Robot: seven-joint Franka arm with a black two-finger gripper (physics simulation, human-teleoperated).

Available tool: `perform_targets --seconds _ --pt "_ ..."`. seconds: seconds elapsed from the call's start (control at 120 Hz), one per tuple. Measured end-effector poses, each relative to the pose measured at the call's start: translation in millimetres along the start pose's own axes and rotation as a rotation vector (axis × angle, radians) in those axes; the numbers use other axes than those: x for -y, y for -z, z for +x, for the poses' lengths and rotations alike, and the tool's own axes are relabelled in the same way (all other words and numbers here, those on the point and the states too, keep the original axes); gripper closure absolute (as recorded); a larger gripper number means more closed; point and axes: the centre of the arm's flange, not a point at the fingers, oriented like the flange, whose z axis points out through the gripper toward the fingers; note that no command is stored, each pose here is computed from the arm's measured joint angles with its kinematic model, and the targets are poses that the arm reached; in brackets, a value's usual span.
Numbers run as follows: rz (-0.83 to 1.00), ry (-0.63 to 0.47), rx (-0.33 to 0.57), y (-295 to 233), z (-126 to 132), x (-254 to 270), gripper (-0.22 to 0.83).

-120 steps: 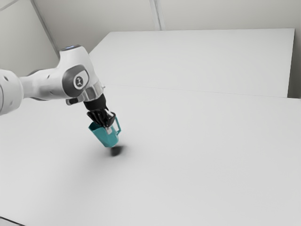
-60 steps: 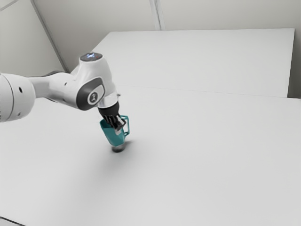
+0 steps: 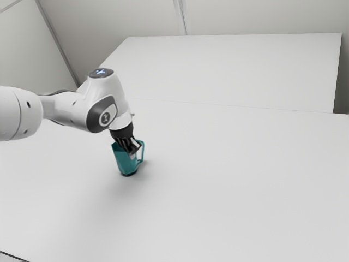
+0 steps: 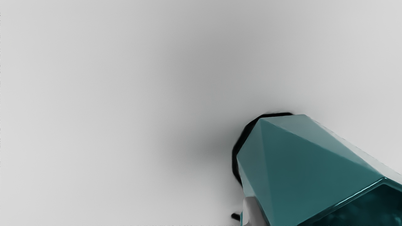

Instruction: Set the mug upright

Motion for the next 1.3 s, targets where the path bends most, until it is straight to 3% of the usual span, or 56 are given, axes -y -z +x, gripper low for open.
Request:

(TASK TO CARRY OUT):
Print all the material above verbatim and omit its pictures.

(TASK RESULT):
Robot: seven-joint Franka arm with a black two-finger gripper (physics simulation, human-teleoperated).

Available tool: `perform_targets --seconds _ --pt "_ ..."`. seconds: seconds elapsed from the call's start (control at 120 Hz), one per tuple. Measured end-effector poses, each relative to the pose measured at the call's start: translation in millimetres along the start pose's own axes and rotation as a rotation vector (axis × angle, radians) in those axes; the numbers use other axes than those: x for -y, y for -z, z for +x, for the poses' lengths and rotations alike, and the tool's own axes are relabelled in the same way (all other words and numbers here, those on the point and the states too, keep the original axes); gripper closure absolute (as recorded); a larger gripper number means more closed; point and axes: the centre of the arm's flange, not a point at the fingers, oriented like the flange, whose z axis points out through the gripper toward the fingers; note that no command is stored, each pose here is computed from the arm's measured joint angles with its kinematic model, and the targets are poses that the arm reached; in brackets, a value's usual span.
Numbers run as follows: rz (-0.83 to 1.00), ry (-0.63 to 0.47), rx (-0.33 to 0.57), y (-295 to 233), z (-126 to 132), x (-254 to 270), gripper (-0.22 to 0.83).

-120 steps: 
-60 steps: 
+0 steps: 
+0 steps: 

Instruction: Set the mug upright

Motion for the next 1.3 s, targets where the path bends most, until it is straight to 3% of the usual span, or 56 are given, axes -y -z +x, gripper low for open.
Request:

For this exercise, nothing more remains to be done.